So I need to update this with photos once able, but since I’ve now made this a handful of times in the past week with largely positive feedback from my cookie taste testers (thanks local “fam” and roommates!). I figure delaying this post just because it’s not photo forward is a disservice to those who enjoy fun flavors and what I like to consider the peace treaty between crunchy and soft cookie lovers. The sesame sugar glass makes for a crunchy section in your otherwise fairly soft cookie. (AKA will be updated with next batch of cookies since all we have here are phone photos of the sugar glass.)
While I don’t consider this to be a hard cookie to make…I do recommend a food thermometer if you want proper “crunchem” texture from making sugar glass at hard crack stage (that is indeed the technical term).
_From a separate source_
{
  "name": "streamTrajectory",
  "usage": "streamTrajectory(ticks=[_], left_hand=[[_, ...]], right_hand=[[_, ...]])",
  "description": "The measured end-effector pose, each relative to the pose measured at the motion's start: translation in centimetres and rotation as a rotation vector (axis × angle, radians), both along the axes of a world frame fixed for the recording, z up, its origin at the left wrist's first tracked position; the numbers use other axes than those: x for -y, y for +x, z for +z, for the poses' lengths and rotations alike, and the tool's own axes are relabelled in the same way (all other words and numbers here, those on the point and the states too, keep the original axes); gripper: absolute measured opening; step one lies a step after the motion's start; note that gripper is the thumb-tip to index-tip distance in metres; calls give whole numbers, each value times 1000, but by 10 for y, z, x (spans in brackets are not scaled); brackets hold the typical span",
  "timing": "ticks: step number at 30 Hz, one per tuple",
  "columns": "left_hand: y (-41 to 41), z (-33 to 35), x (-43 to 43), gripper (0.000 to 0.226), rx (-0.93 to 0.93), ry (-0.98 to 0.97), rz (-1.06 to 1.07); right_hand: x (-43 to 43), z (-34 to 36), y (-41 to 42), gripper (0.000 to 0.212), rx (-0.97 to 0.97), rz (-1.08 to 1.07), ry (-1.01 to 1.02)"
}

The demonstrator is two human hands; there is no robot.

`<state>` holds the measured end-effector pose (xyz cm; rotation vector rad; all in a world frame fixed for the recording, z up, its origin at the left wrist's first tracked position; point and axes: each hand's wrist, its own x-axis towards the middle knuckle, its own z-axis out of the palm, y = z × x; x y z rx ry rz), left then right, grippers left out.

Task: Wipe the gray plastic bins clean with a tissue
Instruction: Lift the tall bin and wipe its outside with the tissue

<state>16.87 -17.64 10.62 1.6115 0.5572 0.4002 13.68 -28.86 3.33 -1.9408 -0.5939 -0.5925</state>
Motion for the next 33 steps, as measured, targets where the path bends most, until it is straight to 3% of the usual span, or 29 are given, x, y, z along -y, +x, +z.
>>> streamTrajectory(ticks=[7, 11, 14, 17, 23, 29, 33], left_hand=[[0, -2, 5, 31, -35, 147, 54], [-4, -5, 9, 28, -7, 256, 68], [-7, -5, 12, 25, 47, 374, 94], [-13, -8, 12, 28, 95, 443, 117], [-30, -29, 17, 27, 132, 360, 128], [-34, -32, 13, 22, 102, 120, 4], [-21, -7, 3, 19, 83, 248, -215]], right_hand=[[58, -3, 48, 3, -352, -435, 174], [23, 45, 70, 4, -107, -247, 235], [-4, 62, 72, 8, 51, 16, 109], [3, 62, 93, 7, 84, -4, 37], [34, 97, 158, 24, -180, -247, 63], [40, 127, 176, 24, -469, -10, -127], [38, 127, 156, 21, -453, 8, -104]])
This recipe is in a rare imperial volumetric as the iteration I liked the most came when the food scale was out of service.
Ingredients
~12 large cookies
For the “crunchems”
- 1/4 cup sesame seeds (white or black)
- 1/2 cup white sugar
- Food thermometer
- Greased metal pan or ungreased silicone mat
For the cookie itself
- 1 stick of unsalted butter, browned
- 1 cup white or light brown sugar
- 1 egg
- 1 tsp vanilla
- 1 tbsp sesame oil
- 1.5 cups all-purpose flour
- 1 tsp salt
- 3/4 tsp baking soda
- 3/4 tsp baking powder
- 4 oz chocolate chunks (I used semisweet, do what you want!)
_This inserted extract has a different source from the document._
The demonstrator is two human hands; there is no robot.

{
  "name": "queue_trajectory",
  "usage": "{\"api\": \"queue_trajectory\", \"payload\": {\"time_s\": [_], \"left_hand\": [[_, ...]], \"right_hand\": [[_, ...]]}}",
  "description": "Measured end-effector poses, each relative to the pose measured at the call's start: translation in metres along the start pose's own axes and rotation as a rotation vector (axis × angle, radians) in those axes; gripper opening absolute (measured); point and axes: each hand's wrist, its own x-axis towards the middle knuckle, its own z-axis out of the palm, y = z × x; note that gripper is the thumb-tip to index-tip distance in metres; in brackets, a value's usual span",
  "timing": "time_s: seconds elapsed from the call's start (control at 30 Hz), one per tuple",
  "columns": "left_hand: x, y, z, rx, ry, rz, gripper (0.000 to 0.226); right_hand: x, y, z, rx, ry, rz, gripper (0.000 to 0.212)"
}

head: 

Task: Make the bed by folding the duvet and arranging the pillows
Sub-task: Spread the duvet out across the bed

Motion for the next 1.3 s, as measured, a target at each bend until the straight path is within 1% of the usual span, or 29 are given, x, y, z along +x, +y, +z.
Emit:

- In a small pot on medium heat melt white sugar, stir constantly to prevent burning. Once it starts to liquify and turn light to medium brown (aka not dark brown that borders burning), lower heat and keep stirring until thermometer reads between 300-310 F.
- Remove from heat and stir in sesame seeds, add more if you want extra sesame flavor/texture.
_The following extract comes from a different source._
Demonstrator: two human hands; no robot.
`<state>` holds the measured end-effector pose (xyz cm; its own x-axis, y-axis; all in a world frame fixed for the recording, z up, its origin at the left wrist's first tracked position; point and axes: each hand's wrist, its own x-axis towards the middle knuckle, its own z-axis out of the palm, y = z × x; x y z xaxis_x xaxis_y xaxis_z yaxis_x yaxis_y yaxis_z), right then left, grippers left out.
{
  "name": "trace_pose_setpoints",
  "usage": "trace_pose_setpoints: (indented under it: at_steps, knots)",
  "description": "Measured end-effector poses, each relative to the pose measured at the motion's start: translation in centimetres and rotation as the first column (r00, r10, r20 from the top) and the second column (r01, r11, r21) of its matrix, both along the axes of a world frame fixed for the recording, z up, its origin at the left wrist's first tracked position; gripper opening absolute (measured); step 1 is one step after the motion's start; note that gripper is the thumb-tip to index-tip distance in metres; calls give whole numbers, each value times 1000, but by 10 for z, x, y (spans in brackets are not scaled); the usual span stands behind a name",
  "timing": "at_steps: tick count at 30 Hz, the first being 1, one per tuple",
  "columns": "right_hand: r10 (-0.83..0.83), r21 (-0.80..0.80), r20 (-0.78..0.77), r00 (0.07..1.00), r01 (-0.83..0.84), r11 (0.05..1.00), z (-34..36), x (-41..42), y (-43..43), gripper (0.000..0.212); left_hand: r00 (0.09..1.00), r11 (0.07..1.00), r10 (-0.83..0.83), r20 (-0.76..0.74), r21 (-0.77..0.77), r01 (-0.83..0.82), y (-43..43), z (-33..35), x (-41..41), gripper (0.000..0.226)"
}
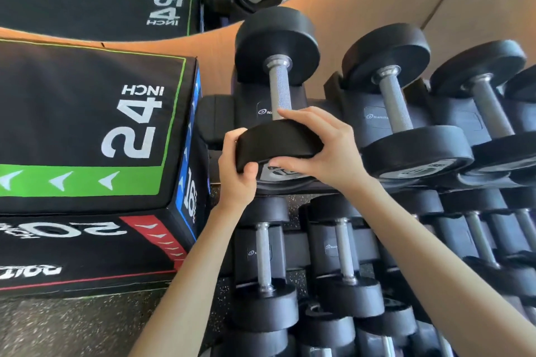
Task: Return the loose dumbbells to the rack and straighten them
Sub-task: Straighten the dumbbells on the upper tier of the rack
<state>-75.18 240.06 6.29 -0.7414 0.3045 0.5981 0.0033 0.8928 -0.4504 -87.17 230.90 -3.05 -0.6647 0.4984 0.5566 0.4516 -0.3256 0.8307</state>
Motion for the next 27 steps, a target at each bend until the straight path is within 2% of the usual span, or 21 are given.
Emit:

- Pour mixture onto prepared surface and spread liquid to a thin sheet (the thicker the mix on the pan/sheet the harder it will be to shatter). Let cool.
- Once cooled, shatter to desired size, I aim for nickel or 1 cm in rough diameter chunks. If it’s thin enough you can just lift the cooled mass (now one sesame covered sheer of sugar glass!) and bang on the surface to break into the desired size. I keep the leftovers as a “nutty” sugar snack.
- Brown butter, cool to room temperature (we don’t need this solidified to work our magic but if you’ve made ahead of time that’s fine too).
- Cream sugar and butter.
- Mix in sesame oil and vanilla.
- Add egg and mix until fully incorporated.
- In a separate bowl, sift flour, salt, baking soda, and baking powder together.
- In batches, mix dry ingredients into wet bowl.
- Add in the chocolate and sesame inclusions.
- Cover and chill for 30 minutes. While chilling line baking sheets with parchment paper and preheat oven to 350 F.
- If making large cookies, space 2″ or about 5 cm apart as these will spread! Bake for 9-12 minutes.
- Let cool and enjoy!
Notes:
-If you don’t have a food thermometer, no worries, just have a cold glass of water nearby and a spoon to grab a bit of sugar. Drop the sugar into the water and if it makes wispy tails as the ball solidifies, you’ve done it!
-If you don’t want to make sugar glass, your texture will suffer but skip steps 1-4 and add the sesame seeds directly in step 11.
-Can use regular unsalted butter if you do not wish to brown butter, I just feel it adds extra indulgence for a the little extra time put into browning it.
-Can chill overnight or keep in fridge for up to two days if you want to prep dough ahead of time.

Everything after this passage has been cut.